When the Albanian Prime Minister inaugurated the ABI operations in 2015, he said he hoped it would serve as an example to other foreign investors. Do you think that’s the case?
I think ABI is a great example for a patient, long-term and knowledgeable investor that can look beyond the noise and focus on the signal. Usually, NCH is an early entrant in most of the industries it invests. So, we were the first ones in Albania to target nonperforming banks and loans. It was clear to us that the banking system had to consolidate, and some of the international banks had to leave the country. It was clear to us that some of the other banks were here and did not want to be here. So, this gave us a great opportunity because the banking system is profitable, was profitable and can be profitable tomorrow. The fact is that we took a bank with almost 40 percent NPLs and brought it down to almost four percent NPLs. I know that since we entered the market, another large regional investor (OTP Bank) has entered the market, as has a big European purchaser of bad loans.

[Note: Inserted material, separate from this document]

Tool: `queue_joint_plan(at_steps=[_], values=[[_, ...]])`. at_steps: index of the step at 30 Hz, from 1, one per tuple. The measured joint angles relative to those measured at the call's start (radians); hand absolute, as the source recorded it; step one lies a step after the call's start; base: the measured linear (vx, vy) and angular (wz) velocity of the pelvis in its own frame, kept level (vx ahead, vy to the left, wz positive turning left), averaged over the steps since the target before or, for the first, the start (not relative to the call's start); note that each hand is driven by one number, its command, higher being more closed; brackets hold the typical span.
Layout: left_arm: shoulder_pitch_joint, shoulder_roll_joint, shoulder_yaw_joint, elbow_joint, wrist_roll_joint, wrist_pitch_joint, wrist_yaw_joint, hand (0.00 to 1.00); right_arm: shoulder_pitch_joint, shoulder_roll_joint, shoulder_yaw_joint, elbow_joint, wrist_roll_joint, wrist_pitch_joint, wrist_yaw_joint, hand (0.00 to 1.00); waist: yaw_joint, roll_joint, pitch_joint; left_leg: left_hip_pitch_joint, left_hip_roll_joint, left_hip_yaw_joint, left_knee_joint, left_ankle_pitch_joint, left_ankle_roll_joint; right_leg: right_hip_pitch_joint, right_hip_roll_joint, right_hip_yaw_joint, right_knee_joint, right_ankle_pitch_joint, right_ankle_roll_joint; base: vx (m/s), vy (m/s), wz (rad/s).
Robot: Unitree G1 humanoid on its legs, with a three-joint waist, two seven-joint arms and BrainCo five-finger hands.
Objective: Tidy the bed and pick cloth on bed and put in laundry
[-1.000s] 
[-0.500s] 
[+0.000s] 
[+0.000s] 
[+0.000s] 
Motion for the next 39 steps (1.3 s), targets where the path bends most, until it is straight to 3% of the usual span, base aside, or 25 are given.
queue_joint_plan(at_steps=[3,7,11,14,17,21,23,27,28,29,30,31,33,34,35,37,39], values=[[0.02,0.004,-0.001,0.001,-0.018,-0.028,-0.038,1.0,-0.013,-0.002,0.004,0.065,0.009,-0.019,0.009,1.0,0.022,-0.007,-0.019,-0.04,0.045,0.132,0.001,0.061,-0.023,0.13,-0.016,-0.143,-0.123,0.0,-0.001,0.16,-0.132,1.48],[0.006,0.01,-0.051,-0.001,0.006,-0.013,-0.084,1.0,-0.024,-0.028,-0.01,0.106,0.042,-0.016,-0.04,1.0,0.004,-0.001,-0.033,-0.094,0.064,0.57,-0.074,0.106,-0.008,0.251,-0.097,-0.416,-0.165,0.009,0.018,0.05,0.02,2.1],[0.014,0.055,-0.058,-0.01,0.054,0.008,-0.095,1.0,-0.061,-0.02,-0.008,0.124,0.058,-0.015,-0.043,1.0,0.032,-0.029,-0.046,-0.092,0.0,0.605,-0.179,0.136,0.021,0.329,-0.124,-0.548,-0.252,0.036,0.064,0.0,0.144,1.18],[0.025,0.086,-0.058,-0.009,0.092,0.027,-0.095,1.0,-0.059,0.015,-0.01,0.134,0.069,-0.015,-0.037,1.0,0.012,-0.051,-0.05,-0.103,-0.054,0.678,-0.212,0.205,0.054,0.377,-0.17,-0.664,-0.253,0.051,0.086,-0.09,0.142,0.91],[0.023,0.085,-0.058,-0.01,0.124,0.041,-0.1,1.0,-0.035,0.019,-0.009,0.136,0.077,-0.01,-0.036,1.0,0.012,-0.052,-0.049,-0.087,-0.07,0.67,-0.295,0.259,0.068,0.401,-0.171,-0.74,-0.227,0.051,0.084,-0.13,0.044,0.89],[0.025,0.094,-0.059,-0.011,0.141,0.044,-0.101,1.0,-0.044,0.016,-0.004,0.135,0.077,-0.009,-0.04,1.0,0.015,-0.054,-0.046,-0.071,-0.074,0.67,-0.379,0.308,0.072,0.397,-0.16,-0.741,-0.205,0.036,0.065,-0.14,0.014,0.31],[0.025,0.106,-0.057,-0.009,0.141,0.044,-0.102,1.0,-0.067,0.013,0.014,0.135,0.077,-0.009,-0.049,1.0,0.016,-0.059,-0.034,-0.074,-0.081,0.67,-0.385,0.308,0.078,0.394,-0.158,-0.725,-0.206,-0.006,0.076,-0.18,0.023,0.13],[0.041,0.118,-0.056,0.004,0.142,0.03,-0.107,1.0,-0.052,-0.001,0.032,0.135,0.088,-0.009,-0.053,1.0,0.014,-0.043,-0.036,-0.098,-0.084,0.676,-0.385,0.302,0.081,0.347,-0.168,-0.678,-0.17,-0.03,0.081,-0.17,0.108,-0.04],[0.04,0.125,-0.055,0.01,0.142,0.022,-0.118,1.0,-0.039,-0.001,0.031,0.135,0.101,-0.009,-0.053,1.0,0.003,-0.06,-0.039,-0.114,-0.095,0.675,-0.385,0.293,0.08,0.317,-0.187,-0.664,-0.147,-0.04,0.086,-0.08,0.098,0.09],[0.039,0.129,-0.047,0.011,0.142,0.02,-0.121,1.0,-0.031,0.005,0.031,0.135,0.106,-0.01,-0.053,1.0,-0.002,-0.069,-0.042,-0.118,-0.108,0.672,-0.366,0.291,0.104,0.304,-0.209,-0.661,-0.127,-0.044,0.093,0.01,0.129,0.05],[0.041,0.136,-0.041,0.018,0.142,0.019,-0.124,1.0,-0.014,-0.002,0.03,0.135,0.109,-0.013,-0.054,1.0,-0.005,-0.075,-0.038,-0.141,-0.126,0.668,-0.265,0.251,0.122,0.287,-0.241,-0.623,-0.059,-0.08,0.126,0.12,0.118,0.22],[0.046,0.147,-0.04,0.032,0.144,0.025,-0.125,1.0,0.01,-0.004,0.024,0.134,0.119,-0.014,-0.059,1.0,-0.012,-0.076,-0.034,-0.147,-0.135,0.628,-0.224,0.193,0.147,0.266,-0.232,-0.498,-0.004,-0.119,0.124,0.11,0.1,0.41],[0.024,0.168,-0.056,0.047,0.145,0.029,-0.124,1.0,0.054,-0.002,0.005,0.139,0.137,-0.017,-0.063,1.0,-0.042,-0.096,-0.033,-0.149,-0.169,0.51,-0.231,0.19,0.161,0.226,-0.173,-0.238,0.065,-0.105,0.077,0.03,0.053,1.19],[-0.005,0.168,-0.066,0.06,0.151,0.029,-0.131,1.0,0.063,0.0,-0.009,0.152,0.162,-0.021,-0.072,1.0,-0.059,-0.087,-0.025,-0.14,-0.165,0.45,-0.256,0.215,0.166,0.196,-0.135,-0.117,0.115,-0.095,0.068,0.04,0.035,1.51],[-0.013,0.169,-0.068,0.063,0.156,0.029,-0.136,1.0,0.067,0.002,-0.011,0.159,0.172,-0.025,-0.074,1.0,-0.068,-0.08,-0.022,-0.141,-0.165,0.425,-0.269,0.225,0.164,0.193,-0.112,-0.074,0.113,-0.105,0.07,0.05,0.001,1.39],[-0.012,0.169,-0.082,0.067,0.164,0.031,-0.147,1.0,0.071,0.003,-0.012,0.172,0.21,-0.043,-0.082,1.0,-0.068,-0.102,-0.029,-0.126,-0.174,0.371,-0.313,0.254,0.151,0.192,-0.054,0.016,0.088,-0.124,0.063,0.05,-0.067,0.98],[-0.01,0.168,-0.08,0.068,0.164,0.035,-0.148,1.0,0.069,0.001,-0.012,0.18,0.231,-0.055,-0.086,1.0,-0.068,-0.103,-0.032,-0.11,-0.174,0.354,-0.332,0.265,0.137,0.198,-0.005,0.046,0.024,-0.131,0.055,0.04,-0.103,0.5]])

Going forward, what is ABI bank’s strategy?
Typically, what we do is take over a bank, clean it up and in the meantime, we look to grow. Introducing the best values of American culture is very important to us as well, and that’s one of the best rewards as far as I’m concerned. So, building up a new culture is something that will eventually lead to organic growth. Albania is reporting four percent growth in 2018 and this is in a context where part of GDP isn’t even reported because of the informal economy. So, we believe real growth is more than four percent. When the economy of the country and our clients grow, our bank will grow too.
What are your final messages to German readers about Albania and ABI?
When German tourists come here, they can use ABI Bank branches and ATMs in different cities. As far as Albania, I think the main message is to try to distinguish the signal from the noise. A great read would be the next book by Daniel Kahneman about noise and how it influences our decision-making process. The signal in Albania is twenty years of continuing growth and exciting investment opportunities. The noise is that the country is not safe, there’s crime, etc. It’s unfair, but hopefully, the signal will overcome the noise.